_Exercise prompt:_ Reproduce exactly the lines below from the one containing "(165, 180) to (35, 132): 73" through the one containing "Tilt of its line of sight: 22 degrees down", including both, and nothing else.
[The data — start]
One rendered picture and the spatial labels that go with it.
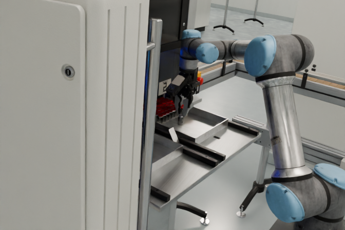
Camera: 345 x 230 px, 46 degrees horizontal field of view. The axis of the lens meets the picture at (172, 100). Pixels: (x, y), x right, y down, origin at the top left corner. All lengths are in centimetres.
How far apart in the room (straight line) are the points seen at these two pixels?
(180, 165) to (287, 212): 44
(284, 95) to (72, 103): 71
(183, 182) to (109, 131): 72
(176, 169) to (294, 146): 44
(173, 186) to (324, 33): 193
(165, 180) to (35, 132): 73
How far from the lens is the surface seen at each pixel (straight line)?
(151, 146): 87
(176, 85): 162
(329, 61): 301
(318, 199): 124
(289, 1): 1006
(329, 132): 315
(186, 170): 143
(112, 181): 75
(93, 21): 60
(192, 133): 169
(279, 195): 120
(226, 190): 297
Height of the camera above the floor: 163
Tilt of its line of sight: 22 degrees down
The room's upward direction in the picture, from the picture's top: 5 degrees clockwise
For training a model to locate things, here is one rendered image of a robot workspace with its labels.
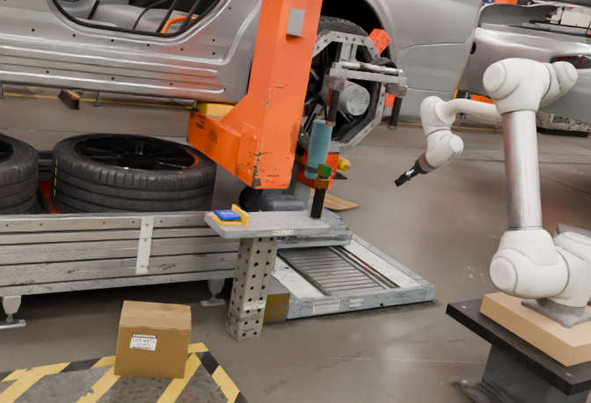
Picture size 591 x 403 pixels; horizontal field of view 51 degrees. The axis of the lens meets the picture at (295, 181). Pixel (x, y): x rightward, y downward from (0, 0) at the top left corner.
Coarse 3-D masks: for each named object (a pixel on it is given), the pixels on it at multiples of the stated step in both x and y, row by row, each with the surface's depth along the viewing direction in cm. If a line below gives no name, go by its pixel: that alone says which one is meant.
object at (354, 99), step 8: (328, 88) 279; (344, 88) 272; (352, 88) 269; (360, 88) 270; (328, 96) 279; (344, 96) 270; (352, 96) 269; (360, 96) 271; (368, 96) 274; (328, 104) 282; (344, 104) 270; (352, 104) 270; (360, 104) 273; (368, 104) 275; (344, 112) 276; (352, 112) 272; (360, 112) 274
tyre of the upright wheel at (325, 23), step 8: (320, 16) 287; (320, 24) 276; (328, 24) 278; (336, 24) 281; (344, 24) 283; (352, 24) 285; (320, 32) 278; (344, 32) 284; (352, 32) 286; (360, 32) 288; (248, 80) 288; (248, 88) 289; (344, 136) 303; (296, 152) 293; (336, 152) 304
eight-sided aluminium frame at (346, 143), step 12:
[The data — finish]
_Response:_
(165, 180) to (35, 132): 73
How far from the lens is the surface seen at each pixel (straight line)?
(151, 146): 87
(176, 85): 162
(329, 61): 301
(318, 199): 124
(289, 1): 1006
(329, 132): 315
(186, 170): 143
(112, 181): 75
(93, 21): 60
(192, 133): 169
(279, 195): 120
(226, 190): 297
Height of the camera above the floor: 163
Tilt of its line of sight: 22 degrees down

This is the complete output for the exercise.